Des outils pour classer les cardinaux
Durant seize mois, Alain Pronkin a voulu développer des outils afin d’aider le commun des mortels, «qui ne connaît pas grand-chose des cardinaux», à découvrir à qui les électeurs vont accorder leur appui.
Les cardinaux «ont-ils des idées communes, des intérêts communs, des liens entre eux?», s’est-il demandé. «Existe-t-il des éléments objectifs pouvant nous aider à déterminer avec précision les groupes en présence, les individus qui les composent, et aussi leur force au moment du vote?»
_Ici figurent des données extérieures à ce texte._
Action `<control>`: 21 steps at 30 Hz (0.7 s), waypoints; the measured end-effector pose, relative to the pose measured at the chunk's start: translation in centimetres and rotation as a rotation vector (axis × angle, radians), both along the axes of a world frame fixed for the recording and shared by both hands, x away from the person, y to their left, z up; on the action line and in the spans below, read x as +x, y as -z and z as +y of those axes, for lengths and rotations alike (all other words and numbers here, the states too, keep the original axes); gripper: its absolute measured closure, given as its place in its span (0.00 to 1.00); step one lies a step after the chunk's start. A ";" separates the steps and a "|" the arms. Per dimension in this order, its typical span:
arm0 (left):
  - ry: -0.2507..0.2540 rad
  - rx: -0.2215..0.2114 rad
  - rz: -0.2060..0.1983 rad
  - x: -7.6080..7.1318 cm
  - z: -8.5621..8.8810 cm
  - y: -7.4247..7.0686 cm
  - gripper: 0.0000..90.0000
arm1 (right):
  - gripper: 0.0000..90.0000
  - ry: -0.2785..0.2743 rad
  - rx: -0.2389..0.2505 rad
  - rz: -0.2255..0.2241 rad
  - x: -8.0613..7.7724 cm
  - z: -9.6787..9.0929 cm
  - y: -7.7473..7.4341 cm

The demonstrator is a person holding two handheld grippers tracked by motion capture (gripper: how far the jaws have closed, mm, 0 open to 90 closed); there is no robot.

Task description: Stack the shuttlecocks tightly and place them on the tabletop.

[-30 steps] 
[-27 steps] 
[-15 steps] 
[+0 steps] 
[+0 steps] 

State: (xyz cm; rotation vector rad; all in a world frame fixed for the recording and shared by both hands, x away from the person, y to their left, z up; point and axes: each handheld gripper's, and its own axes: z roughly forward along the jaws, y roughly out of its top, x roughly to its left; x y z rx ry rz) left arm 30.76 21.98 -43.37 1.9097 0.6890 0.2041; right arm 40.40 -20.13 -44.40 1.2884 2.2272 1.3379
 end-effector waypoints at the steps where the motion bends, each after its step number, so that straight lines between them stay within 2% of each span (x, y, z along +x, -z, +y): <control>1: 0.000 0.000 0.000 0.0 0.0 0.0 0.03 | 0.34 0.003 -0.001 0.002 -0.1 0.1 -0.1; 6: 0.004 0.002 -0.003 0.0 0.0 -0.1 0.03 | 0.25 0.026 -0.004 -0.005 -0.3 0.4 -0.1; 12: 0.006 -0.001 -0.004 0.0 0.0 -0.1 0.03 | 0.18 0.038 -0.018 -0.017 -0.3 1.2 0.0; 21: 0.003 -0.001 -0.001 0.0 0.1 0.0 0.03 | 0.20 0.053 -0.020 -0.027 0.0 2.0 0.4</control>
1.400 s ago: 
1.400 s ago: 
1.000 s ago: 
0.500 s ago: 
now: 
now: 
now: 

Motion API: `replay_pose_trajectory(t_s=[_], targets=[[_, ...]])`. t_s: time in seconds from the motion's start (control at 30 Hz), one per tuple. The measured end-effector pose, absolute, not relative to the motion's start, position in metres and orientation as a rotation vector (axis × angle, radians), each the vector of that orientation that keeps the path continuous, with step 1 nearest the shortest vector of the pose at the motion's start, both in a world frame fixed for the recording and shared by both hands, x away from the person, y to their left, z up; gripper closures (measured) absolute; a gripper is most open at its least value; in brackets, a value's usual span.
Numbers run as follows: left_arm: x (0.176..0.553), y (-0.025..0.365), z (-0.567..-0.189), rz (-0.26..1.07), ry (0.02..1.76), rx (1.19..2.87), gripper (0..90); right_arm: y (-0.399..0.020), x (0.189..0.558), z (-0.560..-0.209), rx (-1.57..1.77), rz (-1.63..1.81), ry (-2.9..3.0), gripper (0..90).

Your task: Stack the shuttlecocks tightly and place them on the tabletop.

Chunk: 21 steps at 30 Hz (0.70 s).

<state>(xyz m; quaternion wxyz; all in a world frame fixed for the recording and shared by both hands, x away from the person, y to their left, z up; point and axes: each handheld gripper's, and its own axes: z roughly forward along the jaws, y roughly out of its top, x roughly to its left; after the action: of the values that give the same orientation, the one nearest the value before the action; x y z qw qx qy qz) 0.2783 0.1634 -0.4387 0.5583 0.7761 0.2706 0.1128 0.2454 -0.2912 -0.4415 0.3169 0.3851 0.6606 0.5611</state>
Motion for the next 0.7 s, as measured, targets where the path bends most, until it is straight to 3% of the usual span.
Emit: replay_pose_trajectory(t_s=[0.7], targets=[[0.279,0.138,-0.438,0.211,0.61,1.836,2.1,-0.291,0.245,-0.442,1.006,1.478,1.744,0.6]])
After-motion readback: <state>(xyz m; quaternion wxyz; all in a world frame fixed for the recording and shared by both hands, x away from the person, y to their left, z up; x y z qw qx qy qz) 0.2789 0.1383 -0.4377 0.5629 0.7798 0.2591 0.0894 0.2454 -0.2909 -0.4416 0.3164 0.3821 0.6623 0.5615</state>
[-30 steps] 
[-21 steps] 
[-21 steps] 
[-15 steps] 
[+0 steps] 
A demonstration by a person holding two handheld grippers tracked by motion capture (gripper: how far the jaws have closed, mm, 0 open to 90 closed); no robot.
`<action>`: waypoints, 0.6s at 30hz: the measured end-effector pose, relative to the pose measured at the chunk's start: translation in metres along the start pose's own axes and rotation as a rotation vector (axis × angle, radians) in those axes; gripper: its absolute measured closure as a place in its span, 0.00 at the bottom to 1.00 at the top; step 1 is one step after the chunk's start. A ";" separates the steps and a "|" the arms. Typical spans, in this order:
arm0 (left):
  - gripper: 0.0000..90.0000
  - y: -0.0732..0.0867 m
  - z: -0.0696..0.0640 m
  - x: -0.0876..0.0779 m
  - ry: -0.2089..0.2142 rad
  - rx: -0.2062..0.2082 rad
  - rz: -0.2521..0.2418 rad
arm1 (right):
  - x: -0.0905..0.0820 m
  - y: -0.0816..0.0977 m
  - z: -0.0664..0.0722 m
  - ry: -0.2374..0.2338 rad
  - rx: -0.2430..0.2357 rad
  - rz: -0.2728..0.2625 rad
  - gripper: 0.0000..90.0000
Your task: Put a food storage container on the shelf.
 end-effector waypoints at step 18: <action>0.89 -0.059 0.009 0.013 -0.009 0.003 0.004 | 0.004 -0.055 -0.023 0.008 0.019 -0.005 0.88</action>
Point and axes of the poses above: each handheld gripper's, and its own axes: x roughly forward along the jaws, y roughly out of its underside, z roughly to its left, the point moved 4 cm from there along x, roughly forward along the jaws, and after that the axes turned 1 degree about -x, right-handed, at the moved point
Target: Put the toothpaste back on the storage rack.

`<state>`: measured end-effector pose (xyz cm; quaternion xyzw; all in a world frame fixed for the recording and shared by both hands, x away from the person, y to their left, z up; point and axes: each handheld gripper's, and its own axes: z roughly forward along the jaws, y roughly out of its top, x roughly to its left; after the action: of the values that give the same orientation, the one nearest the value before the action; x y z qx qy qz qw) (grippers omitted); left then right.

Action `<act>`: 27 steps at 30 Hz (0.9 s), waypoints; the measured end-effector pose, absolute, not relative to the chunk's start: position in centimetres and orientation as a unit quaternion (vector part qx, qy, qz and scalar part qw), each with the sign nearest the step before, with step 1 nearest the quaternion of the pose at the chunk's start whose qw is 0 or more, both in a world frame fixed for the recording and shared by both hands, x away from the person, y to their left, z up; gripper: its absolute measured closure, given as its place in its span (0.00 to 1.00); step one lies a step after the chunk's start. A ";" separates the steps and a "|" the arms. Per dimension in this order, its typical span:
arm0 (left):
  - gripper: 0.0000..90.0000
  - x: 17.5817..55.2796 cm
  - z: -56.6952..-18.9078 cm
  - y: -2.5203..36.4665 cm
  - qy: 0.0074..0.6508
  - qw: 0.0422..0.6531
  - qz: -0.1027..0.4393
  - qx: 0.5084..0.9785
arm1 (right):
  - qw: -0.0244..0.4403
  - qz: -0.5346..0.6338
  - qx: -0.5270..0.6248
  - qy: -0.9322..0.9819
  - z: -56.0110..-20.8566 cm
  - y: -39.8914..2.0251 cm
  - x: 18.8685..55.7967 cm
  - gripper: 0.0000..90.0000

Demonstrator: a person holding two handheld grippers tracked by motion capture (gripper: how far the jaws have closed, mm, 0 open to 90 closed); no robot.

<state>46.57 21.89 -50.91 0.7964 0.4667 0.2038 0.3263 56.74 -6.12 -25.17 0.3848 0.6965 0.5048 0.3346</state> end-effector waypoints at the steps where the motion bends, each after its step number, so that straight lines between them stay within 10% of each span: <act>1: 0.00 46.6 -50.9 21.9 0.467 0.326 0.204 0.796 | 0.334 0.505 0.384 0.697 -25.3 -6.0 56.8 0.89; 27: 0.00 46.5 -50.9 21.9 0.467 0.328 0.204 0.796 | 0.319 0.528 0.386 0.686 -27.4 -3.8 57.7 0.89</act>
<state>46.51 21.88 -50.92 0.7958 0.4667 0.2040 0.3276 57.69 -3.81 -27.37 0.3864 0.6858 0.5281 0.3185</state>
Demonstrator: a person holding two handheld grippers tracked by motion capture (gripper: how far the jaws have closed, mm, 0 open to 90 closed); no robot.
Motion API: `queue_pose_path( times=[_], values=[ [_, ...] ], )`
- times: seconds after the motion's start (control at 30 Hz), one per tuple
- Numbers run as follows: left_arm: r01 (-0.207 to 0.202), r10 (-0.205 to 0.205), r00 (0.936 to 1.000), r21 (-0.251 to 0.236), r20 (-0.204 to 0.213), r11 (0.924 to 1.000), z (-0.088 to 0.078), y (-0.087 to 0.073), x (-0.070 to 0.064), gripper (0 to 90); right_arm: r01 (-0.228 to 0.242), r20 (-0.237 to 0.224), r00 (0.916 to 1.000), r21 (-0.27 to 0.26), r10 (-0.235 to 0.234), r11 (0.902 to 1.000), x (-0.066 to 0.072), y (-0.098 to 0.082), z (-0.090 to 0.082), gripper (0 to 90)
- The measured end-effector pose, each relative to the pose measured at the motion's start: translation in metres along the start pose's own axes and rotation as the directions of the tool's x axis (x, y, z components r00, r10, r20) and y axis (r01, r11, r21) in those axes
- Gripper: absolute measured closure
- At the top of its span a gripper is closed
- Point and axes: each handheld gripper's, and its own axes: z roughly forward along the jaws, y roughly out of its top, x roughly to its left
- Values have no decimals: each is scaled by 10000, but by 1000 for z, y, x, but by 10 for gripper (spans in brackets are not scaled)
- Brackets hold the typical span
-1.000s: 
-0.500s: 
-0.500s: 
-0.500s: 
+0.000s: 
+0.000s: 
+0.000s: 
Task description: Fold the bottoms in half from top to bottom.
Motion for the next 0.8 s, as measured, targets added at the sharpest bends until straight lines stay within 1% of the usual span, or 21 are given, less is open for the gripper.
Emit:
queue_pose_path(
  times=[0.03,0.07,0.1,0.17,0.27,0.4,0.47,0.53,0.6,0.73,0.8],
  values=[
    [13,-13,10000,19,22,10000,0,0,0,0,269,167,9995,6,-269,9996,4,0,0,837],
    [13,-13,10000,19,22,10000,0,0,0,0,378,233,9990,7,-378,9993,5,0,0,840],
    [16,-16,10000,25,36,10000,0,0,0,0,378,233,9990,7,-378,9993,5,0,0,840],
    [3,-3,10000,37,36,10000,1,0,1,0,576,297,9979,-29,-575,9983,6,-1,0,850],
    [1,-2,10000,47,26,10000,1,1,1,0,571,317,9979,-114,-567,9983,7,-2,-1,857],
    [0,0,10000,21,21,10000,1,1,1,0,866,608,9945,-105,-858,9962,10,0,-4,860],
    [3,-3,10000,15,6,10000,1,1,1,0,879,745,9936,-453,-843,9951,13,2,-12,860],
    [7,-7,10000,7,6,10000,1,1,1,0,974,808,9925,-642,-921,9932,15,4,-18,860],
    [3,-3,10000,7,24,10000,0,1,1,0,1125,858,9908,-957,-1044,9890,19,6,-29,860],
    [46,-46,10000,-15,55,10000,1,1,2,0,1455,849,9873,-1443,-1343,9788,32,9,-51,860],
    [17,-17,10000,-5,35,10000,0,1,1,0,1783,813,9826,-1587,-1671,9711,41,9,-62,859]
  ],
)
Il collige d’abord des éléments factuels sur chacun des 111 cardinaux (110 maintenant car le cardinal Jean-Louis Tauran est décédé le 5 juillet 2018 alors que son livre était sous presse) qui seront appelés à nommer le successeur du pape. Quel est leur âge? D’où viennent-ils? Quelle est leur scolarité? Et, détail qui peut prendre de l’importance lorsque se forment des groupes d’intérêt, quel «pape les a élevés au poste de cardinal»?
Ses fiches vont plus loin. Le chroniqueur a noté ce que les cardinaux ont déclaré face à des enjeux touchant ou divisant l’Église. Comment ont réagi les électeurs du prochain pape devant le scandale des prêtres pédophiles, l’accès à la communion pour les divorcés-remariés, le respect de l’environnement, le rôle des femmes dans l’Église ou encore l’accueil des réfugiés? Dans ces débats, se sont-ils opposés au pape actuel ou l’ont-ils appuyé?
En plus des fiches, de nombreux tableaux inédits présentent le groupe des cardinaux en fonction de divers critères: là où ils travaillent, leur origine géographique, leur âge, le pape qui les a nommés, etc. Ils permettent notamment de constater que lors du prochain conclave, la moyenne d’âge des cardinaux sera plutôt élevée, bien au-delà des 70 ans.
Selon les dossiers qu’il a constitués, qui donc obtiendra une majorité de votes afin de succéder au pape François?
Est-ce que ce sera le cardinal Marc Ouellet, trop jeune en 2013 pour succéder à Benoît XVI, mais aujourd’hui un influent cardinal à Rome et «un excellent défenseur de l’Église catholique romaine»? Ou le libéral Luis Antonio Tagle des Philippines qui intervient, comme François, sur de nombreux enjeux sociaux? Et si c’était le cardinal Philippe Ouédraogo du Burkina Faso qui répète l’importance du «vivre-ensemble avec la communauté musulmane»?
Les jours où les cardinaux seront confinés au Vatican afin de trouver un successeur au pape François et plus encore lorsque le cardinal protodiacre prononcera l’habemus papam, on ferait bien de relire l’inédite et nécessaire analyse que publie aujourd’hui Alain Pronkin.
Alain Pronkin
Qui succédera au pape François?
Fides, 2018
172 pages
29,95 $
Ce texte a d’abord été publié le 2 novembre 2018.